-- Opening Marker --
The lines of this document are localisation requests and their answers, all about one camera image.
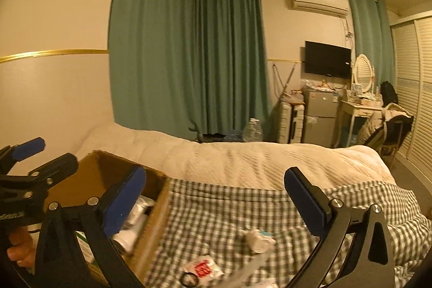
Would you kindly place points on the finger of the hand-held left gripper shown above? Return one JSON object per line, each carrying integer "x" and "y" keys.
{"x": 59, "y": 166}
{"x": 30, "y": 147}

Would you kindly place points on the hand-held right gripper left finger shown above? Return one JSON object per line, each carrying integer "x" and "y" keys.
{"x": 125, "y": 203}

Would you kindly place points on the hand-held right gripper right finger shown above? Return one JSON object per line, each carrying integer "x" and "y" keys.
{"x": 305, "y": 203}

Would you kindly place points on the silver foil packet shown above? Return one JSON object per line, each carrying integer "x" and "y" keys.
{"x": 141, "y": 208}

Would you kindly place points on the brown cardboard box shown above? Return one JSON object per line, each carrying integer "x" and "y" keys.
{"x": 101, "y": 166}

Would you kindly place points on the green medicine box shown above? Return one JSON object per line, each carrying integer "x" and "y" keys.
{"x": 86, "y": 251}

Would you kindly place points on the person's left hand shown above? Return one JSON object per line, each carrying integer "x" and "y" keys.
{"x": 20, "y": 247}

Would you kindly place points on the cream quilt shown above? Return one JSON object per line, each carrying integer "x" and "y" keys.
{"x": 253, "y": 156}

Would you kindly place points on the white suitcase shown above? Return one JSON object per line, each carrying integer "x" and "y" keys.
{"x": 292, "y": 124}

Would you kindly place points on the clear plastic wrapper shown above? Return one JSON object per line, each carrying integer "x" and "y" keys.
{"x": 249, "y": 266}

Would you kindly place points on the grey checked blanket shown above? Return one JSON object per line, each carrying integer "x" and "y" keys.
{"x": 219, "y": 207}

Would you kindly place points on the grey small fridge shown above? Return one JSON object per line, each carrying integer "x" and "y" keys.
{"x": 320, "y": 116}

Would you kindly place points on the large clear water bottle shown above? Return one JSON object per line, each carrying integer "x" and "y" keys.
{"x": 253, "y": 131}

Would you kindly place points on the white packet with red print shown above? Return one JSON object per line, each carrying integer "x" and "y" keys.
{"x": 202, "y": 267}

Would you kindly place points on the cream padded jacket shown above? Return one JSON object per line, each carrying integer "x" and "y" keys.
{"x": 374, "y": 126}

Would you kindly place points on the white dressing table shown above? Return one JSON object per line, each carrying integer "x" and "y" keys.
{"x": 357, "y": 109}

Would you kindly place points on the dark chair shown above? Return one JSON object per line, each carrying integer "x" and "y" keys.
{"x": 398, "y": 132}

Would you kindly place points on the group of cosmetics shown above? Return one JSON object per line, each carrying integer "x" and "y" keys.
{"x": 362, "y": 99}

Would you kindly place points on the black bag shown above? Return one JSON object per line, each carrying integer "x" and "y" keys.
{"x": 389, "y": 93}

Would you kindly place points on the white oval mirror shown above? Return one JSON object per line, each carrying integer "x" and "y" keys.
{"x": 363, "y": 73}

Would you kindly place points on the green curtain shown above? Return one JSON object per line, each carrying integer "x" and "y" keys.
{"x": 371, "y": 38}
{"x": 233, "y": 62}
{"x": 152, "y": 45}

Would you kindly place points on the white louvred wardrobe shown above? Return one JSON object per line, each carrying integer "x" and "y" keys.
{"x": 416, "y": 89}

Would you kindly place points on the white air conditioner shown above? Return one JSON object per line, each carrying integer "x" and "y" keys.
{"x": 319, "y": 1}

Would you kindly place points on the black wall television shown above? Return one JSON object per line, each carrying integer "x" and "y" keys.
{"x": 327, "y": 59}

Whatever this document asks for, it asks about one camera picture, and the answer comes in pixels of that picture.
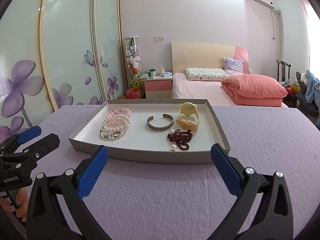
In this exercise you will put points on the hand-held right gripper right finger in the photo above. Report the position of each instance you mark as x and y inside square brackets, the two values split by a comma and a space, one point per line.
[226, 170]

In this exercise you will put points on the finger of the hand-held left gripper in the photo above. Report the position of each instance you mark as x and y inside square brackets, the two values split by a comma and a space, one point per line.
[28, 135]
[42, 150]

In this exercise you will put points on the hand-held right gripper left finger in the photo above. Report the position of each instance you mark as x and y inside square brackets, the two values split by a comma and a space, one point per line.
[91, 172]

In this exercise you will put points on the thin silver bangle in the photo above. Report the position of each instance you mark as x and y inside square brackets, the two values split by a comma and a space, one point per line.
[110, 139]

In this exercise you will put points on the grey cardboard tray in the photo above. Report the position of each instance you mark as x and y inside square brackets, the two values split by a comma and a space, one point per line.
[140, 140]

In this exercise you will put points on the yellow wristwatch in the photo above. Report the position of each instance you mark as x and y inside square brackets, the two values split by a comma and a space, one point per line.
[187, 108]

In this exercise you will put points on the person's left hand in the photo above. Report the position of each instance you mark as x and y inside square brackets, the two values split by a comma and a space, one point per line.
[23, 201]

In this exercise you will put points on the purple textured cloth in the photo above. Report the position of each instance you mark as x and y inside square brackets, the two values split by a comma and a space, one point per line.
[162, 192]

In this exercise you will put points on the orange pillow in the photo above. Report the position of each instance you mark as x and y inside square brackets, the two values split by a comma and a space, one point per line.
[252, 87]

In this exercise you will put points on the red wastebasket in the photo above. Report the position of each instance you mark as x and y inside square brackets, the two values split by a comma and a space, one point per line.
[133, 93]

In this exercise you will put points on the patterned white pillow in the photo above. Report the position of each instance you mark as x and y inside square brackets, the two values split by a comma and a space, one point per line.
[205, 74]

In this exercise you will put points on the floral sliding-door wardrobe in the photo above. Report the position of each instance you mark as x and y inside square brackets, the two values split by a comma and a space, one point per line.
[67, 42]

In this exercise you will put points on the grey office chair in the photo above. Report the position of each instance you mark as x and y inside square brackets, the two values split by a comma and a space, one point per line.
[303, 105]

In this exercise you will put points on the yellow green plush toy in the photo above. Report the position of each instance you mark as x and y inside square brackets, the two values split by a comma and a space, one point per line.
[136, 79]

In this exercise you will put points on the red and yellow plush toy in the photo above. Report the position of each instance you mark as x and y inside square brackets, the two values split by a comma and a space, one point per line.
[292, 88]

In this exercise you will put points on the lilac floral cushion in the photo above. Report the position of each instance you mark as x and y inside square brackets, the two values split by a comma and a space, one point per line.
[233, 65]

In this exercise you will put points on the pink and white nightstand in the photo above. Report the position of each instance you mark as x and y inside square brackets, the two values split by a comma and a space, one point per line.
-- Closing Marker --
Problem requirements:
Return every line of the listing above where "about" appears.

Result of this task:
The lines of this document are localisation requests and their answers, all about one camera image.
Whatever this document asks for, it asks about one camera picture, and the answer comes in pixels of that picture.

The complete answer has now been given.